Wer mit dem Gedanken spielt, transdisziplinäre Frühförderung zu studieren, sollte für die Verschiedenheiten kindlicher Entwicklung und unterschiedlichen Kulturen offen sein. Man sollte selbständig und selbstorganisiert arbeiten können, viel Empathie mitbringen und Freude an Kindern bis zu sechs Jahren haben.

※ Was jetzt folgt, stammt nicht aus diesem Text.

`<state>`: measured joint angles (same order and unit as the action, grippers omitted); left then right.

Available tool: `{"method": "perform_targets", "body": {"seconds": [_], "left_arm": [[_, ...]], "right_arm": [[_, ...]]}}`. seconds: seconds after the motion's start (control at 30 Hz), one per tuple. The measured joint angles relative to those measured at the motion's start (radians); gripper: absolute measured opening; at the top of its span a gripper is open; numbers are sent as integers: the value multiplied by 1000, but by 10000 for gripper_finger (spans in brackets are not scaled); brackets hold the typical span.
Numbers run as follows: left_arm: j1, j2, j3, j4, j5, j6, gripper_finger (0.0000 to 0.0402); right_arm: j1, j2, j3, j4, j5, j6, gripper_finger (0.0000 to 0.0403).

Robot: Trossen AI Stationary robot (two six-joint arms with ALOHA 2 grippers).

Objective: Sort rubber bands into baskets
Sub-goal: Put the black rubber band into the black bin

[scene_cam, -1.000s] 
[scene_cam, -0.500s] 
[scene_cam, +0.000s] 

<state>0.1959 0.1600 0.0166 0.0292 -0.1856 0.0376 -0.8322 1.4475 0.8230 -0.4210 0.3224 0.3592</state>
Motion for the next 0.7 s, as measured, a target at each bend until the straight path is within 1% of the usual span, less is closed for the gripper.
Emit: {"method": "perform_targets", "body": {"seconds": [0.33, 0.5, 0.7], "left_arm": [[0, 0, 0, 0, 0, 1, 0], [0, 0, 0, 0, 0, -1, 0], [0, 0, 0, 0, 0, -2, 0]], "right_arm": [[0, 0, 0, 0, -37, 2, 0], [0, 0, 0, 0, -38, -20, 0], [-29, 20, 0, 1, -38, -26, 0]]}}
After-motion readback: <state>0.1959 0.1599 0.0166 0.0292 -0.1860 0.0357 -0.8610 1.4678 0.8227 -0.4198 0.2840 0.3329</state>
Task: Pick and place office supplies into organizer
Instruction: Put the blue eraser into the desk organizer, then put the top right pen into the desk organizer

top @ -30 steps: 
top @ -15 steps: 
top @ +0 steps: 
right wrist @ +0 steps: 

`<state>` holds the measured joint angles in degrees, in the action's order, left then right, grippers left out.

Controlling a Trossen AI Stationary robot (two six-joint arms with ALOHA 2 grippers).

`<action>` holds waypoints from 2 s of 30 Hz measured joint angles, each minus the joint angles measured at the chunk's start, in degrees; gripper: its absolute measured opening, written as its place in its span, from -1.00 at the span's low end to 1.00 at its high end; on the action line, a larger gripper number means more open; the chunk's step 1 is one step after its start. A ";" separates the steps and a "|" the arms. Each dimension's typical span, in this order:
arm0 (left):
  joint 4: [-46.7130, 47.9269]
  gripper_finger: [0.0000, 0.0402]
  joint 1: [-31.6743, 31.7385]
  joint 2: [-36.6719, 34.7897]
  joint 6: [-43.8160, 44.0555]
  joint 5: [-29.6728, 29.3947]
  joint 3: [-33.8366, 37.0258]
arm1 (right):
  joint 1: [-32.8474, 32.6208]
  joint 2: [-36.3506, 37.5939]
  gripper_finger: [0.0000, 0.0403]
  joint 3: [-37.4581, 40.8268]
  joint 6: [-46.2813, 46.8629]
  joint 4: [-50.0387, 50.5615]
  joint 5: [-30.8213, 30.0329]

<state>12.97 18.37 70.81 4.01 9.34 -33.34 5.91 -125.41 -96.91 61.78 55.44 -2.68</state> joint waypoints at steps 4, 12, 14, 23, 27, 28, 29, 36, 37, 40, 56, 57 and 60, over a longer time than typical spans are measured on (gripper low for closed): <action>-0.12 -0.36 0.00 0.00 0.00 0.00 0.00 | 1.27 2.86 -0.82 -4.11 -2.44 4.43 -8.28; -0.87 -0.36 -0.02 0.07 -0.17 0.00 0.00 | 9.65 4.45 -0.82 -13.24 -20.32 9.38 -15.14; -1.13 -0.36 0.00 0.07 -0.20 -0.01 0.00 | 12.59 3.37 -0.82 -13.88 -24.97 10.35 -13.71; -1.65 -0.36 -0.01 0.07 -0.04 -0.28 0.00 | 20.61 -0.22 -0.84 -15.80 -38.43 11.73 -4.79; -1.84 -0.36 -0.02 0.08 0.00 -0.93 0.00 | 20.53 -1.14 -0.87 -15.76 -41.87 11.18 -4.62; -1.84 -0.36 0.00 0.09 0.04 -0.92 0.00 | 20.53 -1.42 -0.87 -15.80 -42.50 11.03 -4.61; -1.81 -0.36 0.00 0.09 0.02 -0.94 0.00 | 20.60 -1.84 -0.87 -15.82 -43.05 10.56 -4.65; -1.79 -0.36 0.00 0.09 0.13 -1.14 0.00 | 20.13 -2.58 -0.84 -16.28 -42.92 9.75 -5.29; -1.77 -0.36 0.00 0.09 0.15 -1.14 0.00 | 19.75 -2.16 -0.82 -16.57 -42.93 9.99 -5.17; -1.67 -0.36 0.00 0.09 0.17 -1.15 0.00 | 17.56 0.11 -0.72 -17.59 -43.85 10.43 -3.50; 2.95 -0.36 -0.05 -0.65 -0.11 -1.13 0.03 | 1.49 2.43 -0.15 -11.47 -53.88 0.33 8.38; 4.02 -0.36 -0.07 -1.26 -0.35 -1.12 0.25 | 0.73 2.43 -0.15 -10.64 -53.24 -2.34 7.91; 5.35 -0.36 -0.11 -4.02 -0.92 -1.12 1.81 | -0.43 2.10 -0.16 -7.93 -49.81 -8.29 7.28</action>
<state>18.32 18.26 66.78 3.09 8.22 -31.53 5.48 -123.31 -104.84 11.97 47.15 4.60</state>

Das Studium beginnen manche direkt nach dem Abitur, andere haben bereits eine Ausbildung als Erzieherin oder Erzieher oder Kinderkrankenschwester oder -pfleger absolviert oder andere Erfahrungen.
Neben der pädagogischen Arbeit geht es viel um Informationsaustausch und Aufklärungsarbeit und darum, den Eltern Angebote aufzuzeigen. Es ist ein Berufsfeld mit akutem Bedarf an Fachkräften. Ich würde den Beruf immer wieder wählen und bin nach wie vor begeistert. Dem Studium wünsche ich noch mehr Resonanz und dass sich mehr Menschen für eine Tätigkeit im sozialen Bereich entscheiden.
Das Studium hat mir auch vor Augen geführt, was gesellschaftlich noch nicht funktioniert und was das für die Familien bedeutet. Ich plädiere dafür, niedrigschwellige Unterstützungsangebote für Familien auszubauen. Eine deutliche Diskrepanz sehe ich zwischen dem eigenen Anspruch an die Arbeit und den finanziellen Mitteln, die bereitgestellt werden. Mehr Zeit für die Vor- und Nachbereitung wäre zum Beispiel sehr wichtig.”